Cape Town - The Presidency is going to be more hands in the mining sector for the next five years, President Jacob Zuma said in his State of the Nation address on Tuesday.

He said the framework agreement for a sustainable mining industry, which was headed by former deputy president Kgalema Molanthe, would now fall under the leadership of the Presidency.

“We will implement the undertaking to build housing and other services to revitalize mining towns, as part of the October 2012 agreement between business, government and labour,” he said.

Government has been under pressure to help end a strike in the mining industry which has lasted over five months. The industry, which is the biggest contributor to the country’s GDP and exports, has suffered from the longest strike in South Africa’s history.

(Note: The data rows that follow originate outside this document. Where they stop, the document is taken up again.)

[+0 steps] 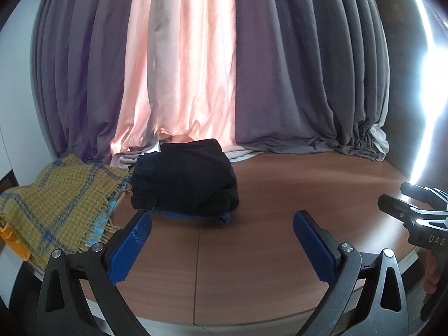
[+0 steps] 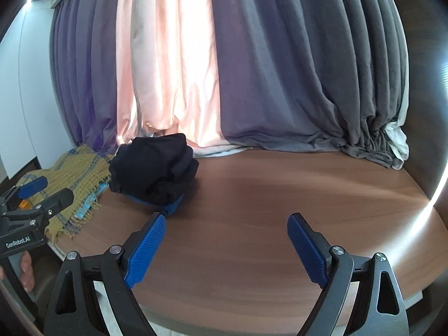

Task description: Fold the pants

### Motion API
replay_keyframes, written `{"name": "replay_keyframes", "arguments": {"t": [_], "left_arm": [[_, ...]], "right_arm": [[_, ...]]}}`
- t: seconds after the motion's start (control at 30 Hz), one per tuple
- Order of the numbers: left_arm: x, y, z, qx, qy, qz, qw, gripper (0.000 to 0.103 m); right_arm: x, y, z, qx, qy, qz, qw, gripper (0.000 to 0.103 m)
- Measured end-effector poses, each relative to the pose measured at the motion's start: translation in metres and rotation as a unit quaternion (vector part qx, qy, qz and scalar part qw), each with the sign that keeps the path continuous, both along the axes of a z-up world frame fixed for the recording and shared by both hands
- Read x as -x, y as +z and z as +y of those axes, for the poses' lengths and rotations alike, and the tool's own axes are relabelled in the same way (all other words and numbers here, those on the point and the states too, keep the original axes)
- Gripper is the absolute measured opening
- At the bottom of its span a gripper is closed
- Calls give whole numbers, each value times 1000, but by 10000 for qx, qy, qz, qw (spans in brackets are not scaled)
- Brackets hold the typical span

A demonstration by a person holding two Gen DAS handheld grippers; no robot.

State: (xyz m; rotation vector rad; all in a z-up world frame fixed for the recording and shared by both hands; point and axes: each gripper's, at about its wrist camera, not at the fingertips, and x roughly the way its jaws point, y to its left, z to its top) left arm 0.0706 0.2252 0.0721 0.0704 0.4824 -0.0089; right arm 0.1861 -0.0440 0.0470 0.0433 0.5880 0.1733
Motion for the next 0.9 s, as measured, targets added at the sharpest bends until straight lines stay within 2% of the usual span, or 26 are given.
{"name": "replay_keyframes", "arguments": {"t": [0.37,0.9], "left_arm": [[29,-2,-16,-30,162,50,9999,103],[42,1,-28,-49,171,-46,9998,103]], "right_arm": [[38,2,-18,135,46,-66,9999,89],[53,7,-30,123,111,-201,9997,89]]}}
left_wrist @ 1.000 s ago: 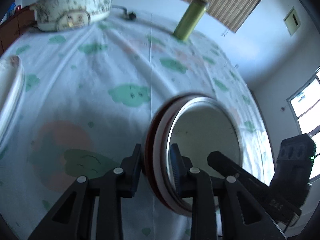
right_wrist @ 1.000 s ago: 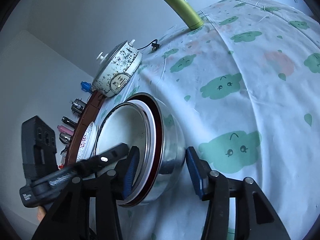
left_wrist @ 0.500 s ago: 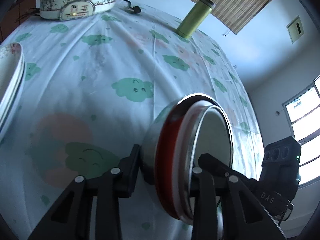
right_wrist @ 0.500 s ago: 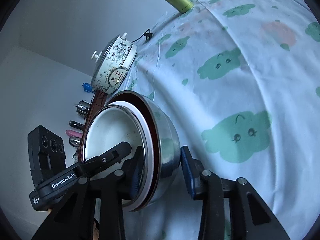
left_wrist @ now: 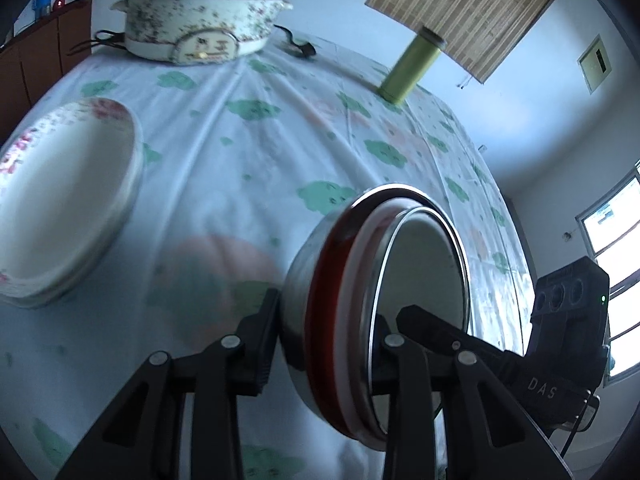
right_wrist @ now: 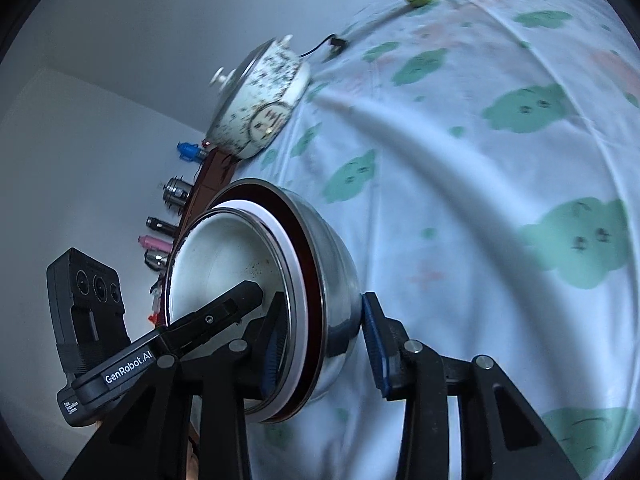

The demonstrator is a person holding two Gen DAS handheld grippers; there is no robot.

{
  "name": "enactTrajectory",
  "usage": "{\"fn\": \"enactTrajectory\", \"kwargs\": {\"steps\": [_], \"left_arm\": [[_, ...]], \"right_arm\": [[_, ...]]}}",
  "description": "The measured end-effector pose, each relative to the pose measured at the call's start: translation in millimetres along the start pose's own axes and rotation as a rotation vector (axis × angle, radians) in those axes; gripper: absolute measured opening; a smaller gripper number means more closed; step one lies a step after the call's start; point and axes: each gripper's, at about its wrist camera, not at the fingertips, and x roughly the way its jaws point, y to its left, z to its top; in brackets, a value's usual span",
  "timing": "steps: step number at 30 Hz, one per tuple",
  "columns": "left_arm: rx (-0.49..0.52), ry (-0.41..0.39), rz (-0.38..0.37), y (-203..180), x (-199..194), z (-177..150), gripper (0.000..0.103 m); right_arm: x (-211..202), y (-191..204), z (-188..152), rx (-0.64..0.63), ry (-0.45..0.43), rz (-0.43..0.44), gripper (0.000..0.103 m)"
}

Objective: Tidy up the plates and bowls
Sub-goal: 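Lift the nested steel bowl with both grippers and carry it toward the plate stack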

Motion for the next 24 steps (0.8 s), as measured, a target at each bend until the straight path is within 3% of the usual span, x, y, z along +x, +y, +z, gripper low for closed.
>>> {"fn": "enactTrajectory", "kwargs": {"steps": [13, 24], "left_arm": [[-0.031, -0.116, 0.069, 73, -72, 21, 0.031], [-0.101, -0.185, 0.103, 129, -108, 35, 0.031]], "right_arm": [[56, 90, 6, -0.105, 0.049, 0.069, 0.039], [102, 158, 6, -0.191, 0.086, 0.096, 0.039]]}}
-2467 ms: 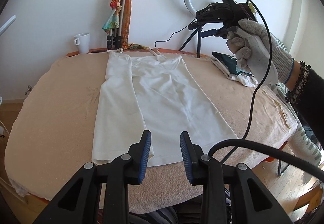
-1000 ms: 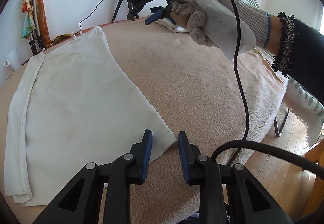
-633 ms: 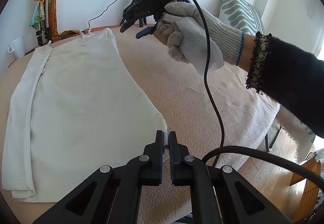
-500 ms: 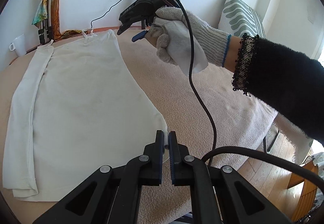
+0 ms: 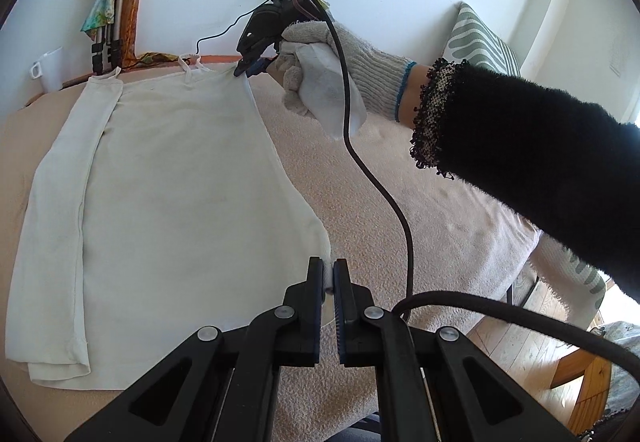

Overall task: Fold small clothes
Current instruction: 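Close both grippers on the other side edge of the camisole, then fold that side edge over toward the middle and open both grippers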

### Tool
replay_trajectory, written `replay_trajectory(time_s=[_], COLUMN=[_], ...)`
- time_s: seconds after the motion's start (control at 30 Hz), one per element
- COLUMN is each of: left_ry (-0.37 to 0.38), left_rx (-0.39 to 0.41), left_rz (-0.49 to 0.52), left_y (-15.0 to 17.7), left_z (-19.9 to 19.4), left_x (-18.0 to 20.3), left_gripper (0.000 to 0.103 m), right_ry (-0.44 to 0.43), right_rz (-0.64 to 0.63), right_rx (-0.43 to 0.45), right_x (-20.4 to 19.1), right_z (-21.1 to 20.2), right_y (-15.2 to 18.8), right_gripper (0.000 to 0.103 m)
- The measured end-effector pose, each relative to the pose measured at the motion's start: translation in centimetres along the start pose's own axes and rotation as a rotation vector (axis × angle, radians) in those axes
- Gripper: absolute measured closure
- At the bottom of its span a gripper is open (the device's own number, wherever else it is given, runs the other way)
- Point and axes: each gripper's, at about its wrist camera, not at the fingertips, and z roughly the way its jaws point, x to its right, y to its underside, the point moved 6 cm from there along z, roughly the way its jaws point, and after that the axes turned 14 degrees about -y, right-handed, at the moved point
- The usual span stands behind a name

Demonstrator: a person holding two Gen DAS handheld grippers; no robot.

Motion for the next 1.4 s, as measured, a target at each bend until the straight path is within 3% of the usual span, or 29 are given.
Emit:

Zuma’s announcement is aimed at allaying fears and building confidence that the government is in control of the situation.

Later this year, partners at the National Economic Development and Labour Council will meet discuss the country’s labour laws and often violent strikes.

One of the options to be discussed is forcing parties to go into arbitration if a strike lasts for a certain amount of days.

Zuma told MPs and guests that there would be a focus on building mining areas to help boost the industry. They are Motlosana, Emalahleni, Sekhukhune, Lephalale, West Rand and Matjhabeng.

Also, to further promote improved living conditions for mineworkers, government was monitoring the compliance of mining companies with Mining Charter targets, relating to improving the living conditions of workers.

“Companies are expected to convert or upgrade hostels into family units, attain the occupancy rate of one person per room and also facilitate home ownership options for mine workers. We urge the companies to meet the 2014 deadline for these targets and extend this right to dignity to mine workers,” he said.